__EXERCISE INSTRUCTIONS__. Copy the entries below word for word, but omit any pictures they contain.

__DATA TO USE__.
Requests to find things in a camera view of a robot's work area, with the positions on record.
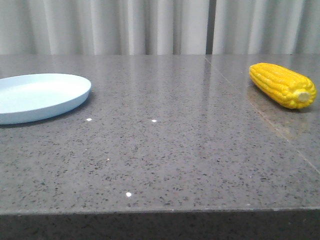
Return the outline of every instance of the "corn cob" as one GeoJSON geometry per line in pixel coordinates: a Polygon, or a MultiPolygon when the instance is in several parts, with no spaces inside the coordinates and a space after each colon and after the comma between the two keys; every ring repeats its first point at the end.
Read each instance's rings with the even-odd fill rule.
{"type": "Polygon", "coordinates": [[[315,84],[306,76],[271,63],[250,66],[252,81],[270,98],[285,108],[302,109],[316,98],[315,84]]]}

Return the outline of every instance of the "speckled countertop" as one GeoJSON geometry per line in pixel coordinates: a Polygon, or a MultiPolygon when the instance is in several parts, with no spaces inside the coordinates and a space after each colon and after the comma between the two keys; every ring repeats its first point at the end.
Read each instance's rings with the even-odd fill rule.
{"type": "Polygon", "coordinates": [[[258,62],[320,86],[320,55],[0,56],[1,78],[92,83],[71,112],[0,126],[0,215],[320,208],[320,98],[280,107],[258,62]]]}

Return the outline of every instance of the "light blue plate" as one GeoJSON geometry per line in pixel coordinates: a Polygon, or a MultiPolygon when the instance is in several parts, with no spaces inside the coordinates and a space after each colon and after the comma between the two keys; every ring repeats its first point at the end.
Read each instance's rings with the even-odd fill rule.
{"type": "Polygon", "coordinates": [[[88,97],[88,79],[60,73],[0,79],[0,124],[21,124],[66,113],[88,97]]]}

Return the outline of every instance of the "yellow corn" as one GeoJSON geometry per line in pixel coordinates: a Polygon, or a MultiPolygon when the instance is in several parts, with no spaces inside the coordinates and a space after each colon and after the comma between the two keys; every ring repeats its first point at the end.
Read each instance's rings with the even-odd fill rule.
{"type": "Polygon", "coordinates": [[[315,84],[306,76],[272,63],[250,66],[252,81],[270,98],[288,109],[302,109],[316,98],[315,84]]]}

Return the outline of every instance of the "white curtain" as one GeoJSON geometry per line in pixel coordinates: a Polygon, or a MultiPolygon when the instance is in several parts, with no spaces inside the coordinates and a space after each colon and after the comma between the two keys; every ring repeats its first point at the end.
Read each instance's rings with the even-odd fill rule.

__RESPONSE TO THIS TASK__.
Requests to find things in a camera view of a robot's work area, with the positions on record.
Return the outline of every instance of the "corn cob" as one GeoJSON geometry per line in pixel coordinates: a Polygon, or a MultiPolygon when the instance is in several parts, with no spaces inside the coordinates and a space after each colon and after the comma between the two keys; every ring repeats its first point at the end.
Read each instance's rings with the even-odd fill rule.
{"type": "Polygon", "coordinates": [[[315,84],[306,76],[271,63],[250,66],[252,81],[270,98],[285,108],[302,109],[316,98],[315,84]]]}

Return the outline of every instance of the "speckled countertop" as one GeoJSON geometry per line in pixel coordinates: a Polygon, or a MultiPolygon when the instance is in several parts, with no spaces inside the coordinates and a space after each colon and after the comma between the two keys; every ring repeats its first point at the end.
Read each instance's rings with the even-odd fill rule.
{"type": "Polygon", "coordinates": [[[258,62],[320,86],[320,55],[0,56],[1,78],[92,83],[71,112],[0,126],[0,215],[320,208],[320,98],[280,107],[258,62]]]}

Return the outline of every instance of the "light blue plate" as one GeoJSON geometry per line in pixel coordinates: a Polygon, or a MultiPolygon when the instance is in several parts, with no spaces inside the coordinates and a space after each colon and after the comma between the two keys; every ring repeats its first point at the end.
Read each instance's rings with the even-odd fill rule.
{"type": "Polygon", "coordinates": [[[88,97],[88,79],[60,73],[0,79],[0,124],[21,124],[66,113],[88,97]]]}

Return the outline of every instance of the "yellow corn" as one GeoJSON geometry per line in pixel coordinates: a Polygon, or a MultiPolygon when the instance is in several parts, with no spaces inside the coordinates and a space after each colon and after the comma between the two keys; every ring repeats its first point at the end.
Read each instance's rings with the even-odd fill rule.
{"type": "Polygon", "coordinates": [[[315,84],[306,76],[272,63],[250,66],[252,81],[270,98],[288,109],[302,109],[316,98],[315,84]]]}

Return the outline of every instance of the "white curtain" as one GeoJSON geometry per line in pixel coordinates: a Polygon, or a MultiPolygon when the instance is in several parts, with no spaces inside the coordinates and a space after each colon and after the comma between the two keys; every ring repeats its first point at the end.
Read each instance's rings with the even-odd fill rule.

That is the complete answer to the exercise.